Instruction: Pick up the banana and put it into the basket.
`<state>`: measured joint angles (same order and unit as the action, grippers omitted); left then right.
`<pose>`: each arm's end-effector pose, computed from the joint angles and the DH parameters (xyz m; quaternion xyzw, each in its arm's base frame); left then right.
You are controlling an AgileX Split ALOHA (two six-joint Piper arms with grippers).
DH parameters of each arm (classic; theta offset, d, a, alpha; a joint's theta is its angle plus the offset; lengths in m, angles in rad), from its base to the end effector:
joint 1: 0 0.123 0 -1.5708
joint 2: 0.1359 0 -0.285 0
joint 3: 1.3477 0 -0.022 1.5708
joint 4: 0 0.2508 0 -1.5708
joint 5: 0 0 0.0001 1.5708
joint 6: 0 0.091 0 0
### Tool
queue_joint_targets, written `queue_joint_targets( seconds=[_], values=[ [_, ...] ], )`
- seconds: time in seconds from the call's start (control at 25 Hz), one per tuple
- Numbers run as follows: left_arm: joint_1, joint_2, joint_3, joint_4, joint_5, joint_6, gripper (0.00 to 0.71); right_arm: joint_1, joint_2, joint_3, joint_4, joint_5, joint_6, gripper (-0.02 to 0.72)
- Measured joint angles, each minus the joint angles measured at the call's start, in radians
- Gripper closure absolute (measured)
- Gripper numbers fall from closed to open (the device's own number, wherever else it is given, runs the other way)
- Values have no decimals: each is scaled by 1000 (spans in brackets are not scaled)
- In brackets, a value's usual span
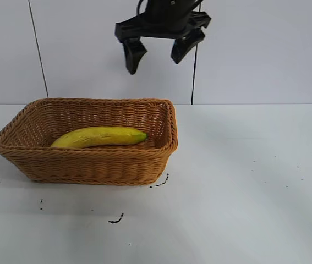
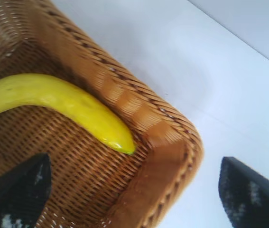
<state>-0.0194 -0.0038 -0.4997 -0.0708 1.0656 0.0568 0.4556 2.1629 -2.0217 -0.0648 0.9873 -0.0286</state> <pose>-0.0058 -0.0055 0.2770 0.0340 0.8524 -0.0256 0.5212 0.4396 0.2099 0.2658 -0.2411 0.9341 0.0253 0.2621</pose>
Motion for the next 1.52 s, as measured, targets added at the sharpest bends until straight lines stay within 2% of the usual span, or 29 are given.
queue_joint_targets(
  seconds=[0.44, 0.6, 0.68, 0.8, 1.0, 1.2, 1.52],
  values=[
    [0, 0, 0, 0, 1, 0, 17, -325, 0, 0, 3, 64, 29, 46],
    [0, 0, 0, 0, 1, 0, 17, -427, 0, 0, 7, 127, 29, 46],
    [0, 0, 0, 0, 1, 0, 17, -458, 0, -2, 19, 186, 29, 46],
    [0, 0, 0, 0, 1, 0, 17, -481, -3, 3, 32, 223, 29, 46],
    [0, 0, 0, 0, 1, 0, 17, -486, -65, 89, 46, 224, 29, 46],
    [0, 0, 0, 0, 1, 0, 17, -486, -247, 300, 82, 224, 29, 46],
    [0, 0, 0, 0, 1, 0, 17, -486, -663, 705, 86, 225, -5, 46]
  ],
)
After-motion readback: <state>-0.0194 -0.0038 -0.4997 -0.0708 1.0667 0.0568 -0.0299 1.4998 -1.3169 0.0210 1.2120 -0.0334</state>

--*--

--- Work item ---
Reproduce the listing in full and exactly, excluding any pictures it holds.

--- Worked solution ---
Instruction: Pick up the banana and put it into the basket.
`<state>`: measured joint angles (same order and unit as the action, grippers omitted); left then right.
`<pose>`: each arm's end-effector pose, computed from the joint angles and the DH parameters (xyz m; quaternion xyzw, each in its arm's base frame); left then right.
You are controlling an AgileX Split ALOHA (two six-joint Piper arms with grippers).
DH parameters of each arm (classic; theta offset, d, a, alpha; a joint's theta is its angle plus the offset; lengths in m, angles in rad), from its base to the end effector:
joint 1: 0 0.123 0 -1.5708
joint 2: 0.1359 0 -0.285 0
joint 3: 1.3477 0 -0.022 1.5708
joint 4: 0 0.2508 0 -1.5708
joint 5: 0 0 0.0001 1.5708
joint 6: 0 0.091 0 0
### Tool
queue_joint_targets, written `queue_joint_targets( seconds=[_], values=[ [_, ...] ], )`
- seconds: time in seconds from the call's start (control at 25 Hz), one per tuple
- Numbers run as follows: left_arm: joint_1, joint_2, joint_3, joint_4, joint_5, joint_6, gripper (0.00 to 0.71); right_arm: joint_1, joint_2, joint_3, joint_4, joint_5, joint_6, gripper (-0.02 to 0.72)
- Measured joint angles, each minus the joint angles measured at the call's start, in radians
- Gripper closure absolute (measured)
- Gripper numbers fall from closed to open (the device's own number, wherever else it is given, runs the other way)
- Values have no decimals: each is scaled by 1000 (spans in brackets are not scaled)
- In brackets, a value's usual span
<state>-0.0194 -0.0038 -0.4997 -0.0708 1.0656 0.0568 0.4556 2.1629 -2.0217 -0.0648 0.9873 -0.0286</state> <pose>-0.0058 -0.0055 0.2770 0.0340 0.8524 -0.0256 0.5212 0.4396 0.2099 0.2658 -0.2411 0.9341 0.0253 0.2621</pose>
Motion for the next 1.52 s, as measured, targets added at the sharpest bends until straight lines stay within 2% of the usual span, or 29 are given.
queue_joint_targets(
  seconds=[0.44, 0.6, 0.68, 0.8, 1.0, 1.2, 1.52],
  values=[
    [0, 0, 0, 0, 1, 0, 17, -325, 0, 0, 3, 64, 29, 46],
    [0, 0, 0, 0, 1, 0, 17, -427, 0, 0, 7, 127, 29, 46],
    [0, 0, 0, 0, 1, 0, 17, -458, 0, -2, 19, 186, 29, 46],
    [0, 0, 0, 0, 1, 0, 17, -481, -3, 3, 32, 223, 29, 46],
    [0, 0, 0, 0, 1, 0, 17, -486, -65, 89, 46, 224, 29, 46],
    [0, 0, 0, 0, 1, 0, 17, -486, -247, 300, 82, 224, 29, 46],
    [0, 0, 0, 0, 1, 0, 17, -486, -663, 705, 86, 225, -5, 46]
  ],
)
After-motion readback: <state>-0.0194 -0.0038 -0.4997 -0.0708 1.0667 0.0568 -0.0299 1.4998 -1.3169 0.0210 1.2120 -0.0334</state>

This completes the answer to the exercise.